Talk to Me – Voice Computing

Technologists predict that one of the most consequential changes in our daily lives will soon come from being able to converse with computers. We are starting to see the early stages of this today as many of us now have personal assistants in our homes such as Amazon’s Alexa, Apple’s Siri, Microsoft’s Cortana or Google’s Personal Assistant. In the foreseeable future, we’ll be able to talk to computers in the same way we talk to each other, and that will usher in perhaps the most important change ever of the way that humans interact with technology.

In the book Talk to Me: How Voice Computing Will Transform the Way We Live, Work, and Think the author James Vlahos looks at the history of voice computing and also predicts how voice computing will change our lives in the future. This is a well-written book that explains the underlying technologies in an understandable way. I found this to be a great introduction to the technology behind computer speech, an area I knew little about.

One of the first things made clear in the book is the difficulty of the technical challenge of conversing with computers. There are four distinct technologies involved in conversing with a computer. First is Automatic Speech Recognition (ASR) where human speech is converted into digitized ‘words’. Natural Language Understanding (NLU) is the process used by a computer to interpret the meaning of the digitized words. Natural Language Generation (NGR) is how the computer formulates the way it will respond to a human request. Finally, Speech Synthesis is how the computer converts its answer into audible words.

There is much progress being made with each of these areas. For example, the ASR developers are training computers on how humans talk using machine learning and huge libraries of actual human speech and human interactions from social media sites. They are seeing progress as computers learn the many nuances of the ways that humans communicate. In our science fiction we’ve usually portrayed future computers that talk woodenly like Hal from 2001: A Space Odyssey. It looks like our future instead will be personal assistants that speak to each of us using our own slang, idioms, and speaking style, and in realistic sounding voices of our choosing. The goal for the industry is to make computer speech indistinguishable from human speech.

The book also includes some interesting history of the various voice assistants. One of the most interesting anecdotes is about how Apple blew its early lead in computer speech. Steve Jobs was deeply interested in the development of Siri and told the development team that Apple was going to give the product a high priority. However, Jobs died on the day that Siri was announced to the public and Apple management put the product on the back burner for a long time.

The book dives into some technologies related to computer speech and does so in an understandable way. For instance, the book looks at the current status of Artificial Intelligence and at how computers ‘learn’ and how that research might lead to better voice recognition and synthesis. The book looks at the fascinating attempts to create computer neural networks that mimic the functioning of the human brain.

Probably the most interesting part of the book is the last few chapters that talk about the likely impact of computer speech. When we can converse with computers as if they are people, we’ll no longer need a keyboard or mouse to interface with a computer. At that point, the computer is likely to disappear from our lives and computing will be everywhere in the background. The computing power needed to enable computer speech is going to have to be in the cloud, meaning that we just speak when we want to interface with the cloud.

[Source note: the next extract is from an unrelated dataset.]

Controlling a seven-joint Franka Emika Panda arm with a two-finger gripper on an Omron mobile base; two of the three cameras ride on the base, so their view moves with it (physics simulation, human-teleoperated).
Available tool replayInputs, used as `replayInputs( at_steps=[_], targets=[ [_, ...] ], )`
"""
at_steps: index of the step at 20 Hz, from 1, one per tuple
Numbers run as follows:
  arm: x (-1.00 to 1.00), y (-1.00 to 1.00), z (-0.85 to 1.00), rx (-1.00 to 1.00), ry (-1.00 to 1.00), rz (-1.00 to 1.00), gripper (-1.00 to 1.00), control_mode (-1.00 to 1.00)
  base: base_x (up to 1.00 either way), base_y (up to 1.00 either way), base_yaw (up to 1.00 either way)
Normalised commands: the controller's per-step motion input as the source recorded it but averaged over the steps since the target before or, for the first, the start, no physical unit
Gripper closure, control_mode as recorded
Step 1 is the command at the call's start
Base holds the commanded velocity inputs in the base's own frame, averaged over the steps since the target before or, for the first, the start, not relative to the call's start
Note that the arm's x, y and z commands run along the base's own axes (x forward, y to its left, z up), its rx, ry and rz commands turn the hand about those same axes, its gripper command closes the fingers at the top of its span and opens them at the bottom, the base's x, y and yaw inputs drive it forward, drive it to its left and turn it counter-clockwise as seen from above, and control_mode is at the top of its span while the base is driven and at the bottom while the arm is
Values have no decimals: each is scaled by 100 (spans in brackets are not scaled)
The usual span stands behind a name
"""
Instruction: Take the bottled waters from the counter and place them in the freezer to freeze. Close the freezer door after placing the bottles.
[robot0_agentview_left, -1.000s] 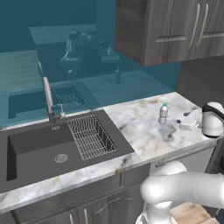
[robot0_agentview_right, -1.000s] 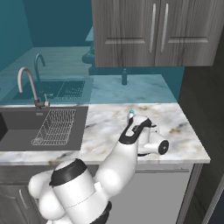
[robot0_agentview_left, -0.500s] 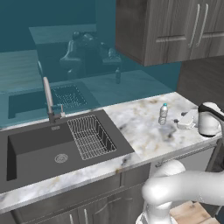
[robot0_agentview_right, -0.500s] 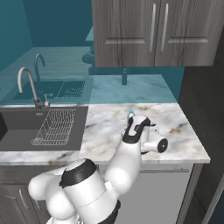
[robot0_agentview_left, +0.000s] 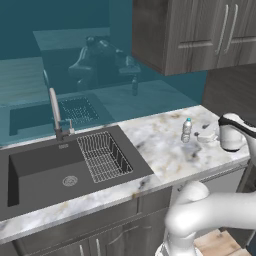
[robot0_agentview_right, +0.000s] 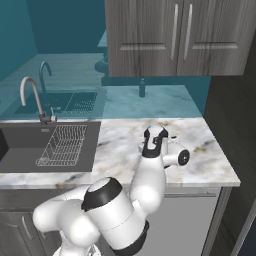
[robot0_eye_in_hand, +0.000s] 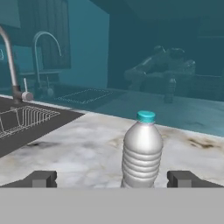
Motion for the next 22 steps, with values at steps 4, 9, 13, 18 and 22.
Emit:
replayInputs(
  at_steps=[4, 9, 13, 18, 22],
  targets=[
    [32, 0, 0, 0, 1, 0, -100, -100, 0, 0, 0],
    [29, 0, -4, 0, 3, -1, -100, -100, 0, 0, 0],
    [24, -1, -11, 0, 3, -4, -100, -100, 0, 0, 0],
    [31, -8, -12, 0, 2, -8, -100, -100, 0, 0, 0],
    [17, -3, -14, 0, 0, -8, -100, -100, 0, 0, 0]
  ],
)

Changing to voice interface with the cloud also drastically changes our interface with the web. Today most of us use Google or some other search engine when searching for information. While most of us select one of the choices offered on the first or second page of the search results, in the future the company that is providing our voice interface will be making that choice for us. That puts a huge amount of power into the hands of the company providing the voice interface – they essentially get to choreograph our entire web experience. Today the leading candidates to be that voice interface are Google and Amazon, but somebody else might grab the lead. There are ethical issues associated with a choreographed web – the company doing our voice searches is deciding the ‘right’ answer to questions we ask. It will be incredibly challenging for any company to do this without bias, and more likely they will do it to drive profits. Picture Amazon driving all buying decisions to its platform.

The transition to voice computing also drastically changes the business plans of a lot of existing technology companies. Makers of PCs and laptops are likely to lose most of their market. Search engines become obsolete. Social media will change drastically. Web advertising will take a huge hit when we don’t see ads – it’s hard to think users will tolerate listening to many ads as part of the web interface experience.

The book makes it clear that this is not science fiction but is a technology that will be maturing during the next decade. I recently saw a video of teens trying to figure out how to use a rotary dial phone, but it might not be long before kids will grow up without ever having seen a mouse or a QWERTY keyboard. I will admit that a transition to voice is intimidating, and they might have to pry my keyboard from my cold, dead hands.

Death of the Smartphone?

The smartphone has possibly been the most transformative technology of the past hundred years. It’s unleashed the power of the computer in a portable always-with-us way that has changed the way that most of us interface with the world. But as unlikely as it might seem, it also might be one of the shortest-lived major technologies in history.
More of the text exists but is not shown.